Assignment → Every line below that holds the string "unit" should be copied.

[Extracted data entries]
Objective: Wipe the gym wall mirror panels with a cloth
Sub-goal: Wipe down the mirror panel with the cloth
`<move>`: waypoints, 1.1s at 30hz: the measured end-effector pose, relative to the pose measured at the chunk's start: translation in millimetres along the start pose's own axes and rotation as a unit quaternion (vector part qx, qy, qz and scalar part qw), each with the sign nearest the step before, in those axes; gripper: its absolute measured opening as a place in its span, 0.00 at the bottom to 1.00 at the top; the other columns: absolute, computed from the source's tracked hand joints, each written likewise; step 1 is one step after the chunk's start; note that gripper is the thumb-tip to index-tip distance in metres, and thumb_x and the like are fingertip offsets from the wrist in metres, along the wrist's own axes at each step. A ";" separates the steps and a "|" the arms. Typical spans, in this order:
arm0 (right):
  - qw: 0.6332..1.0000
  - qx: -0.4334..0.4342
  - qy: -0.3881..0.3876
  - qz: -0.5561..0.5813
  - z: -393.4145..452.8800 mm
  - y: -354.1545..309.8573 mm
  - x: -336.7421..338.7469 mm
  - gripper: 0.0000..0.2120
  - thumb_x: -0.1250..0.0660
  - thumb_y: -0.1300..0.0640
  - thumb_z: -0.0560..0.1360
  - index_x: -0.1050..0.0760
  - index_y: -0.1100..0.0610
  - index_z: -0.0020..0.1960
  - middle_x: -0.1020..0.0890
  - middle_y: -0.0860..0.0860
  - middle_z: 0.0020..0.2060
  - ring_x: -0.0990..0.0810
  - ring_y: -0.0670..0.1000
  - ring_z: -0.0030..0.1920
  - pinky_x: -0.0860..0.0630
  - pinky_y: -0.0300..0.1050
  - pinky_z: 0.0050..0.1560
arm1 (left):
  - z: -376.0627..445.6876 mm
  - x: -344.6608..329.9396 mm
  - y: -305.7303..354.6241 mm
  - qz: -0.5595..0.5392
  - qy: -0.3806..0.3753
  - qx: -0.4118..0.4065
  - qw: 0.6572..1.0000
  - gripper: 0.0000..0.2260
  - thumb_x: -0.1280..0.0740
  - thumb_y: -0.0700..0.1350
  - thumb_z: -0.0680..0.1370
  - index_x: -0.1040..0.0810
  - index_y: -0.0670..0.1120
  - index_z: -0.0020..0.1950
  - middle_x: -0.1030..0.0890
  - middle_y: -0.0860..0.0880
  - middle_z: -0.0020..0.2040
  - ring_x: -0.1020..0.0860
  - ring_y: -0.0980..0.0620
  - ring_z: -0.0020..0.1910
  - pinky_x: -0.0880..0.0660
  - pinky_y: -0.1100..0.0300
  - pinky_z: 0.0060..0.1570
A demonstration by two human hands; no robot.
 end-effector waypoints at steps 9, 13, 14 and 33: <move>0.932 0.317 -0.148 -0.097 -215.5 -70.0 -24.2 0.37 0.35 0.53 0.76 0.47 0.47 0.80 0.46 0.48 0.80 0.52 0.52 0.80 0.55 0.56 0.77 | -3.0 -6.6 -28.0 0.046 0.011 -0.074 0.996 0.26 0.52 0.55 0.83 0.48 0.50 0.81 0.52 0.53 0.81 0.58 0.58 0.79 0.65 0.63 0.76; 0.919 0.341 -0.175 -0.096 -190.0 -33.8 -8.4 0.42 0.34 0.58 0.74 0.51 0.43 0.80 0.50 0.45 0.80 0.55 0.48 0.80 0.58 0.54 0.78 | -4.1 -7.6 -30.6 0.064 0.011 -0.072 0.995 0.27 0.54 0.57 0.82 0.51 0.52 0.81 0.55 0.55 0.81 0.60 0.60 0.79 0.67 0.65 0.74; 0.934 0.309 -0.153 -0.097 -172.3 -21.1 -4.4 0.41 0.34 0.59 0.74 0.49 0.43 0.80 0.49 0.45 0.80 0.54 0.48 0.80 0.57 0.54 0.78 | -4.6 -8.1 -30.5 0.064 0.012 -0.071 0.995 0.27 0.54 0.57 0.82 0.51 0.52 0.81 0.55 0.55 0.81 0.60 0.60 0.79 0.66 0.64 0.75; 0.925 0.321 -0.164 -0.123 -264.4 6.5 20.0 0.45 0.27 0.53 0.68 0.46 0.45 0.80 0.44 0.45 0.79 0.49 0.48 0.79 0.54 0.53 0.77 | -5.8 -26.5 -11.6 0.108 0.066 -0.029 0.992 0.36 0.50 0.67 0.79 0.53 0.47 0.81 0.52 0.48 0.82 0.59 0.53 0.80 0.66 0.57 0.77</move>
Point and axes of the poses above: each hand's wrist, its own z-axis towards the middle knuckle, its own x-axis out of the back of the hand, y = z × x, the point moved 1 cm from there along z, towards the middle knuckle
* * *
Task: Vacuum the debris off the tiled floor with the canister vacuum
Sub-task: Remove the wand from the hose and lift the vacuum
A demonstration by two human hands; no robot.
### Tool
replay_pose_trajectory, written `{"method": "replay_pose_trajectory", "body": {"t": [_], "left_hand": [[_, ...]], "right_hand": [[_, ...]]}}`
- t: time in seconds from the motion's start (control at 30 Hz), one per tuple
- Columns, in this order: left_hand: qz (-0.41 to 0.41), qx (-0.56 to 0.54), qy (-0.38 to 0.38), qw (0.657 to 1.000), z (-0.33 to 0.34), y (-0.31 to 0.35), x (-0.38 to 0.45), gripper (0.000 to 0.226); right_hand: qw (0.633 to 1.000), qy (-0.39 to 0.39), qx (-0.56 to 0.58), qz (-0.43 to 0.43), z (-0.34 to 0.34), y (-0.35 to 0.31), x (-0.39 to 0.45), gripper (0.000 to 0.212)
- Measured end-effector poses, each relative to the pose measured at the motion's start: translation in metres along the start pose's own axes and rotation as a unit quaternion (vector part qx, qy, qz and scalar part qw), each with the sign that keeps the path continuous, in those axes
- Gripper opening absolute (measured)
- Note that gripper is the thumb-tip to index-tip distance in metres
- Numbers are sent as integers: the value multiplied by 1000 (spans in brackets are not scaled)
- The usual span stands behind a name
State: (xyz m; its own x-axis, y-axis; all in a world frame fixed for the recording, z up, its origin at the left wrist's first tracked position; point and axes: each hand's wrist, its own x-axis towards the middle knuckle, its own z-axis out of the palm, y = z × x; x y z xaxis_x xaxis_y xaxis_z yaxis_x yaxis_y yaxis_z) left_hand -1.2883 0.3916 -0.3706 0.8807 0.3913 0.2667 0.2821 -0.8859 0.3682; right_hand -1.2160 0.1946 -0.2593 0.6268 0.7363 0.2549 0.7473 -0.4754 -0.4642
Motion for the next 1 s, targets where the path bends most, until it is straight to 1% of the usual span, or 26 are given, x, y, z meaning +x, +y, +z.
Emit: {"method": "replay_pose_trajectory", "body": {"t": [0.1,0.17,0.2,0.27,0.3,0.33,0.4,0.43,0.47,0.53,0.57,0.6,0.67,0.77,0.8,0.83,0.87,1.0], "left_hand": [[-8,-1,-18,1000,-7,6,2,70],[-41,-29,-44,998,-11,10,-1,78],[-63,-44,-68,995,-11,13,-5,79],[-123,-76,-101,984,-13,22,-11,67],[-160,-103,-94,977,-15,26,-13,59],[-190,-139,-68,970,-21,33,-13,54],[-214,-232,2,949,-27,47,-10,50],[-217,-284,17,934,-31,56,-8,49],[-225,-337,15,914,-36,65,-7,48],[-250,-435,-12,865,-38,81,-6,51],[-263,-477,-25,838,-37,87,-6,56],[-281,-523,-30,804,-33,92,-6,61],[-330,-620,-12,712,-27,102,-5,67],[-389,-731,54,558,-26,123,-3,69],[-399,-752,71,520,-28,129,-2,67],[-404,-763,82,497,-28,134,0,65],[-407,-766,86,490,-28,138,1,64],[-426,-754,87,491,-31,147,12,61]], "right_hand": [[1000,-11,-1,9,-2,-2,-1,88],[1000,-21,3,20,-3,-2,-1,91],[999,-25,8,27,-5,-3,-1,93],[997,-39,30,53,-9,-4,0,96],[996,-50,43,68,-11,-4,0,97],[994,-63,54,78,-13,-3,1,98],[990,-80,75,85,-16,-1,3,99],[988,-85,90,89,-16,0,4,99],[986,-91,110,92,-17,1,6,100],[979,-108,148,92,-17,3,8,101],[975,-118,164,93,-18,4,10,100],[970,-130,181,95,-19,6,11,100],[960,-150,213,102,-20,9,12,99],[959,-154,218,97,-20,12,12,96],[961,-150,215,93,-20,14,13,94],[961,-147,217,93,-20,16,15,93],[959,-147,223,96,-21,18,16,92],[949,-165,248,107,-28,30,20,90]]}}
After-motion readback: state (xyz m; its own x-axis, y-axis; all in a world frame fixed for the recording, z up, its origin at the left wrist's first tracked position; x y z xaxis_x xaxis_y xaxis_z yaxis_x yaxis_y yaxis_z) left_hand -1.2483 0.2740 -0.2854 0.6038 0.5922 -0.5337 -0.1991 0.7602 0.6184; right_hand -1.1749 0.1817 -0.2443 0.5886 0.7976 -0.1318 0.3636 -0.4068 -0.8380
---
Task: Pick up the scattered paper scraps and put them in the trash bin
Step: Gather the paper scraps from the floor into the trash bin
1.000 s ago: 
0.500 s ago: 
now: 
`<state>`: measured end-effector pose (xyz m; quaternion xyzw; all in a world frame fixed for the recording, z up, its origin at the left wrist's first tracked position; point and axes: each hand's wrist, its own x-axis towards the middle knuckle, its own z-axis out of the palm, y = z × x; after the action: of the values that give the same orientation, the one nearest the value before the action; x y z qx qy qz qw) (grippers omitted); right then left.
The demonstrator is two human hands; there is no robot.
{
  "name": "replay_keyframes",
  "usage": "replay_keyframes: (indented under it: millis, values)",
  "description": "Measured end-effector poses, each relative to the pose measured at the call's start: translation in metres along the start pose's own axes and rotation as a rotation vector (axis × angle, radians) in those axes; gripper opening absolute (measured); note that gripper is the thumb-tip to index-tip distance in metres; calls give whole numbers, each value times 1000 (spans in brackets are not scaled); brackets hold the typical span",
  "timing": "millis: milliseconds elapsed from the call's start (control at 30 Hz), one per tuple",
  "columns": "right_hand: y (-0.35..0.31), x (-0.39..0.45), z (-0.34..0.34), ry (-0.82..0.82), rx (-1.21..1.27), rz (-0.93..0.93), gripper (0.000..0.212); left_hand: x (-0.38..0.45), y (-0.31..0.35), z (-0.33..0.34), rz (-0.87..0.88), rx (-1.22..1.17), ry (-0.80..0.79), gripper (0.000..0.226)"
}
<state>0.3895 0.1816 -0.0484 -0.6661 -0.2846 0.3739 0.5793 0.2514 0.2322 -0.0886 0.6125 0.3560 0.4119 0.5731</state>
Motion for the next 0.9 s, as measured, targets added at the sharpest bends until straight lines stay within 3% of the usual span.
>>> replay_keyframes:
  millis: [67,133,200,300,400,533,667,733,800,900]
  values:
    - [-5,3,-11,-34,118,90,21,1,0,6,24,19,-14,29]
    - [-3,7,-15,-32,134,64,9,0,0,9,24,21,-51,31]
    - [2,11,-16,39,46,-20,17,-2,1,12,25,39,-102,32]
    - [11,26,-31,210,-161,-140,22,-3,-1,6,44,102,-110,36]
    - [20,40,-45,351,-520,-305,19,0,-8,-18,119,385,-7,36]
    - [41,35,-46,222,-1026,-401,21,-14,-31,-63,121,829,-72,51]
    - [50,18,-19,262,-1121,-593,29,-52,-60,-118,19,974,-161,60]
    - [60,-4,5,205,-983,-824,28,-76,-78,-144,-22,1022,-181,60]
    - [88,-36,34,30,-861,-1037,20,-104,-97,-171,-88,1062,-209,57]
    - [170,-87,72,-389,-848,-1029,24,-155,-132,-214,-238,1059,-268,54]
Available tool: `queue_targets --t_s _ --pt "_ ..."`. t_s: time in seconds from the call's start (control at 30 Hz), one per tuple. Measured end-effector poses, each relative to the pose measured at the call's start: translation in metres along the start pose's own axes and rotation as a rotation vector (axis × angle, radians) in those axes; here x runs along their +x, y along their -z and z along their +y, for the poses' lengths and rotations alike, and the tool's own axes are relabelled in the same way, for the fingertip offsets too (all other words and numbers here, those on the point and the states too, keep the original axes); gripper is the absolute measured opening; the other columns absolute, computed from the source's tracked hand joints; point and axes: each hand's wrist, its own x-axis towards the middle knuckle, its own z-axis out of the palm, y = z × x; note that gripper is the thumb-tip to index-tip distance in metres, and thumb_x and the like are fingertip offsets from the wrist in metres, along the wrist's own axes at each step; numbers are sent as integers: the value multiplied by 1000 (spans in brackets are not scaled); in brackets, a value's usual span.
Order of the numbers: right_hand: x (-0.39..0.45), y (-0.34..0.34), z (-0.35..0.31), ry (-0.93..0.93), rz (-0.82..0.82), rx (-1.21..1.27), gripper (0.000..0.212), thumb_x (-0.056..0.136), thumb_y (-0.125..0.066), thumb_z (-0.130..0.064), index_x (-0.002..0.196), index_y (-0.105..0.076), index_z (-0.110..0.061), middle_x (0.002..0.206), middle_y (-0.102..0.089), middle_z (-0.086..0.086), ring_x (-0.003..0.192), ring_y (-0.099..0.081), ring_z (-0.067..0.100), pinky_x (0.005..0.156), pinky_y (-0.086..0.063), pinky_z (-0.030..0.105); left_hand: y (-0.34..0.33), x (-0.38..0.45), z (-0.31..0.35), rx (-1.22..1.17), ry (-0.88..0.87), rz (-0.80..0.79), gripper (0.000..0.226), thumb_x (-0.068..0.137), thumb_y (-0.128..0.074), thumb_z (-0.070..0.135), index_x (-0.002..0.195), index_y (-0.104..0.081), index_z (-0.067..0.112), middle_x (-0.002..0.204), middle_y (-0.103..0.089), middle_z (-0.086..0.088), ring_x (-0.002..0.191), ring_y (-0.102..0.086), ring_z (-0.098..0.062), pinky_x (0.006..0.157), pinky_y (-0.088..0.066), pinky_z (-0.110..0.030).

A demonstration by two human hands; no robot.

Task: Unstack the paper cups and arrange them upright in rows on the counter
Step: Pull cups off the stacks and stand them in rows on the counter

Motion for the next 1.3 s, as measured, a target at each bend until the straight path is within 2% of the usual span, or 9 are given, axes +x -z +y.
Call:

Finished task →
`<move>`: waypoints, 1.1s at 30hz: the measured end-effector pose, relative to the pose measured at the chunk's start: translation in millimetres along the start pose's own axes and rotation as a unit quaternion (vector part qx, qy, qz and scalar part qw), each with the sign nearest the step before, in those axes; gripper: its absolute measured opening as a place in its span, 0.00 at the bottom to 1.00 at the top; the other columns: absolute, computed from the source's tracked hand joints, each written likewise; step 1 is one step after the chunk's start; note that gripper is the thumb-tip to index-tip distance in metres, and thumb_x and the like are fingertip offsets from the wrist in metres, along the wrist's own axes at each step. A ";" separates the steps and a "|" the arms. Typical spans, in this order:
- Measured end-effector poses, each relative to the pose measured at the motion's start: translation in metres along the start pose's own axes and rotation as a unit quaternion (vector part qx, qy, qz and scalar part qw), each with the sign that keeps the path continuous, in those axes

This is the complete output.